You can set up mlflow locally by:
- installing first mlflow:
pip install mlflow
orconda install -c conda-forge mlflow
. - running
mlflow ui --backend-store-uri sqlite:///mlflow.db
- Change in the file
temperature_prediction/utils/logging.py
:
DEFAULT_TRACKING_URI
set tohttp://127.0.0.1:5000
-
In the main project directory, run
make run-local
to launch Mage. -
You can leave the data present in
data/Training/old/
and run thetraining pipeline
. You can also delete these data and start from scratch by running thedata preparation
pipeline following by thetraining pipeline
. For the ochestration, i suggest to follow my setting:- run the
data preparation
pipeline eah day at any hour of your choice - run the
retrain
pipeline 30 min after the time you set for thedata preparation
pipeline.
- run the
-
In the terminal
cd model_web_service
andmake run-local
to launch the web-service. -
To get a new prediction run:
curl --header "Content-Type: application/json" \
--request POST \
--data '{"Station ID": 50840, "Date/Time (LST)": "2024-08-09 23:00:00"}' \
http://localhost:9696/predict`
-
Set up mlflow server on Aws EC2 by following this instruction with S3 bucket as artifact storage and RDS postgres as backend.
-
In the main project directory, run
make run-local
to launch Mage and run the pipelinedeploying_to_production
. This will create two usersMageDeployer
andMageContinuousIntegrationDeployer
. The first will have the grants to deploy Mage the second one will be used in CI/CD configuration.
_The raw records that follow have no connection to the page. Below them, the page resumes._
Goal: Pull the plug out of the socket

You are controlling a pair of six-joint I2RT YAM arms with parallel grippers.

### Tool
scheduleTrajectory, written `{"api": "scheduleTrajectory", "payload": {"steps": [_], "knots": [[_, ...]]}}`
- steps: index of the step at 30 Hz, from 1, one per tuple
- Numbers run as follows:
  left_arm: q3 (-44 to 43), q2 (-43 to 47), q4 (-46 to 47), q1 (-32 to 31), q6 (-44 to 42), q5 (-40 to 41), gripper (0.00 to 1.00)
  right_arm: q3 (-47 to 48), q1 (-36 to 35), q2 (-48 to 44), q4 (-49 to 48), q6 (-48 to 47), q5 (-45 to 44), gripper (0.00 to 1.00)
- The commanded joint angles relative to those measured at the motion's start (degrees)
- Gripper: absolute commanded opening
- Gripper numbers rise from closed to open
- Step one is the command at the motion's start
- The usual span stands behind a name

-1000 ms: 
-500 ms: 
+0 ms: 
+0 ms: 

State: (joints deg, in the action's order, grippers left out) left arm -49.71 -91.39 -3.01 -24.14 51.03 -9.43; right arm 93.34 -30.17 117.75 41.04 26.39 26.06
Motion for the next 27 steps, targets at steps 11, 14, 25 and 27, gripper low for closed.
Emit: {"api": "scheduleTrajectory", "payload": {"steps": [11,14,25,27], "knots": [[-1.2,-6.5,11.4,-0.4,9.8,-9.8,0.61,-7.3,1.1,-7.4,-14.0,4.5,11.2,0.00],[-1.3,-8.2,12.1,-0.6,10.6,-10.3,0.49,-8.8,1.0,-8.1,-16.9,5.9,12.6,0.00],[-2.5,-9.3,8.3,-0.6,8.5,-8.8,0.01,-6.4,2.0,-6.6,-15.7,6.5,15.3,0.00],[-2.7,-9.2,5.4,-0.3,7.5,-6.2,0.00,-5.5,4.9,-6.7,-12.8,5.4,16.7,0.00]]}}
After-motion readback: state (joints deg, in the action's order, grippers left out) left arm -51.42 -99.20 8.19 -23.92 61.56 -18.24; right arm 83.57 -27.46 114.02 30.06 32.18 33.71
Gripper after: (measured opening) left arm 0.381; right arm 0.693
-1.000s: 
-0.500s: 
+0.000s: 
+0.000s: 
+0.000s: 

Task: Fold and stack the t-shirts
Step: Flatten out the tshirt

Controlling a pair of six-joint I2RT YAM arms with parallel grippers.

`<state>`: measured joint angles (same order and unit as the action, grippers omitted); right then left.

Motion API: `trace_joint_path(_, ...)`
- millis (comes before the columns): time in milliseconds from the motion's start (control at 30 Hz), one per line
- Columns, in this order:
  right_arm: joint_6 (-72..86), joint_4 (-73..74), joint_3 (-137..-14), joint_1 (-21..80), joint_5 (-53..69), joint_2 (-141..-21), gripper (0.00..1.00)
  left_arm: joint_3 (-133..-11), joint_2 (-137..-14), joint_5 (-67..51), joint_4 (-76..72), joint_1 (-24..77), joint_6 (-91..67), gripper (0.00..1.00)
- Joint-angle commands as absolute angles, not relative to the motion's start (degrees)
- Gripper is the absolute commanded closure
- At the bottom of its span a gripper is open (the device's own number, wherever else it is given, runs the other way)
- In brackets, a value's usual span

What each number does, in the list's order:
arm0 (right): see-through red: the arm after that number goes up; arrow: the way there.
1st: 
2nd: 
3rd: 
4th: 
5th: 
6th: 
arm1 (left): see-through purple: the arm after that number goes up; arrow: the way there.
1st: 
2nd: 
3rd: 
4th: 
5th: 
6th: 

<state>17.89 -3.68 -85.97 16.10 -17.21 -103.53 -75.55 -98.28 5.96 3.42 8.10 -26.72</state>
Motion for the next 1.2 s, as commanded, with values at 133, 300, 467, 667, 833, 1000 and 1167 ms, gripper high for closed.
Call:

Running the pipeline will deploy mage on aws ECS but it will not contain your project. By committing the project on github it'll run the github actions and put the new image Aws ECR. Normally, all the pipelines should be there.
Warning
Unfortunately, the pipelines don't appear in the mage (for me). But we can clone the repository in the control version
panel.
Another way of publishing Mage, is to run the block permissions
of the pipeline deploying_to_production
. It will create the user MageDeployer
. Use its credentials in the .env
and .secret
and then run make scratch_deploy
. Use the load balancer DNS
given to load mage.
-
To deploy the web service, in the terminal, cd in
cd model_web_service
and runmake scratch_deploy
. -
To get a new prediction run:
curl --header "Content-Type: application/json" \
--request POST \
--data '{"Station ID": 50840, "Date/Time (LST)": "2024-08-09 23:00:00"}' \
http://the_balancer_output/predict`
Warning
Be sure to give the requiered policy to s3 bucket (for mlflow artifact and Terraform state.)
-
Run unit test on each block and each pipeline used in Mage.
-
Run integration test for the code in Mage
-
Do the CI/CD for the web_service. Improve the CI/CD of mage so that the pipelines will automatically appear.
-
Build a streamlit client for an easy interaction
-
Use Graphana and Promotheus to visualize and keep track of the metrics provided by evidently.